WHAT THE TASK ASKS:
Set down, unchanged, the line with "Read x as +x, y" and everything after it through the last line of the data.

SOURCE MATERIAL:
———

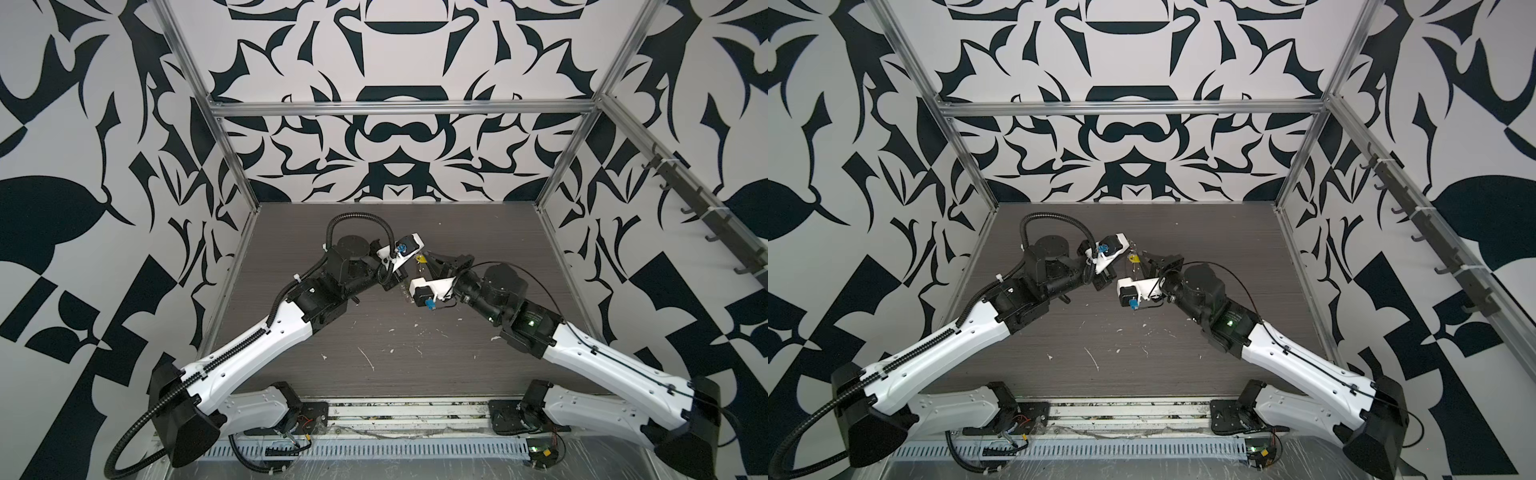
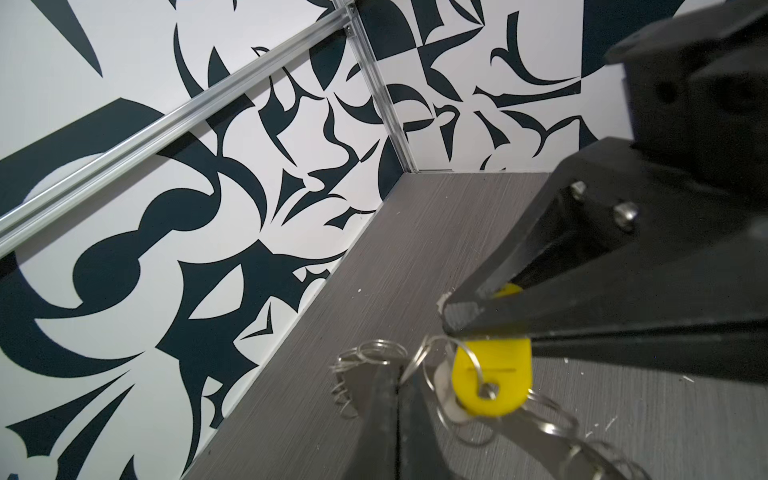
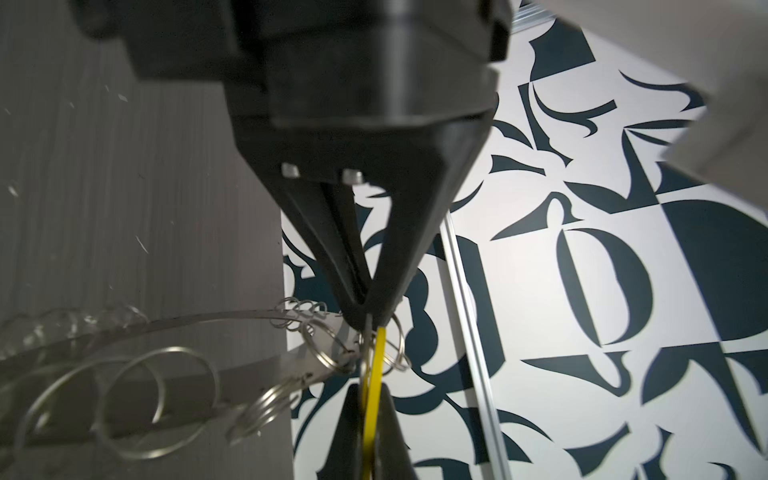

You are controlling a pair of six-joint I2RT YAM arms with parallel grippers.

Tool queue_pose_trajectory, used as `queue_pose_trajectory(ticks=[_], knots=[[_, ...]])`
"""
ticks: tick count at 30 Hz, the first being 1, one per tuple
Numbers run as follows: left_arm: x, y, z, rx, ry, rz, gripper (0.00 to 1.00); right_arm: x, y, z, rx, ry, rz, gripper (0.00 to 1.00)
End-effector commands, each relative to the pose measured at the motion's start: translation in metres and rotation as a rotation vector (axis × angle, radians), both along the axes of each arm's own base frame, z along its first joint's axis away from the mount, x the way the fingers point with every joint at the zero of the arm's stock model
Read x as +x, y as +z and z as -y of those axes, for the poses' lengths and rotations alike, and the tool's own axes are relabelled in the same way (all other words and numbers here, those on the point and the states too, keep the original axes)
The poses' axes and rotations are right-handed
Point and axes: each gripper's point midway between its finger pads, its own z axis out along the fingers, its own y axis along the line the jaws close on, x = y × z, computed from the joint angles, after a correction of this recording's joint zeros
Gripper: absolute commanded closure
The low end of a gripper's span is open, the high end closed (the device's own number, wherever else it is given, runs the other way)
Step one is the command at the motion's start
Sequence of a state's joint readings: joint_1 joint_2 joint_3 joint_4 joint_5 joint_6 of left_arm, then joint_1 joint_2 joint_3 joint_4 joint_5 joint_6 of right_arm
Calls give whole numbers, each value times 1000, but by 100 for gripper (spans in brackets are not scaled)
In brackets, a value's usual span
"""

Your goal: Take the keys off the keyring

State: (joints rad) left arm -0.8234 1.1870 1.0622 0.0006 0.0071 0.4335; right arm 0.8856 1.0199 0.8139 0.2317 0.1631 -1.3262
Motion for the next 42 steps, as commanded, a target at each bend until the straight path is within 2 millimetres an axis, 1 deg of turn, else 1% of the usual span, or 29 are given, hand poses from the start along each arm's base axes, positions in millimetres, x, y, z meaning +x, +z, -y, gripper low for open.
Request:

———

EXERCISE ANSWER:
Read x as +x, y as +z and z as -y of those axes, for the poses' lengths and rotations alike, and the tool's own axes are relabelled in the same way (all other words and numbers here, those on the point and the states too, keep the original axes)
The poses' axes and rotations are right-handed
Point and axes: each gripper's point midway between its finger pads, its own z axis out along the fingers, its own y axis along the line the jaws close on, x = y × z, computed from the joint angles, after a correction of this recording's joint zeros
Gripper: absolute commanded closure
The low end of a gripper's span is open, the high end closed (the device's own number, wherever else it is given, runs the other way)
Step one is the command at the motion's start
Sequence of a state's joint readings: joint_1 joint_2 joint_3 joint_4 joint_5 joint_6 of left_arm, then joint_1 joint_2 joint_3 joint_4 joint_5 joint_6 of right_arm
Calls give whole numbers, each value times 1000, but by 100 for gripper (spans in brackets are not scaled)
In brackets, a value's usual span
"""

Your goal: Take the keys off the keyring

State: (joints rad) left arm -0.8234 1.1870 1.0622 0.0006 0.0071 0.4335; right arm 0.8856 1.0199 0.8139 0.2317 0.1631 -1.3262
Motion for the next 42 steps, as commanded, a target at each bend until the straight path is within 2 millimetres an axis, 1 deg of turn, else 1% of the usual span, or 29 are given, hand poses from the start along each arm's base axes, positions in millimetres, x, y, z meaning +x, +z, -y, gripper low for open.
Request:

No further output is needed for the exercise.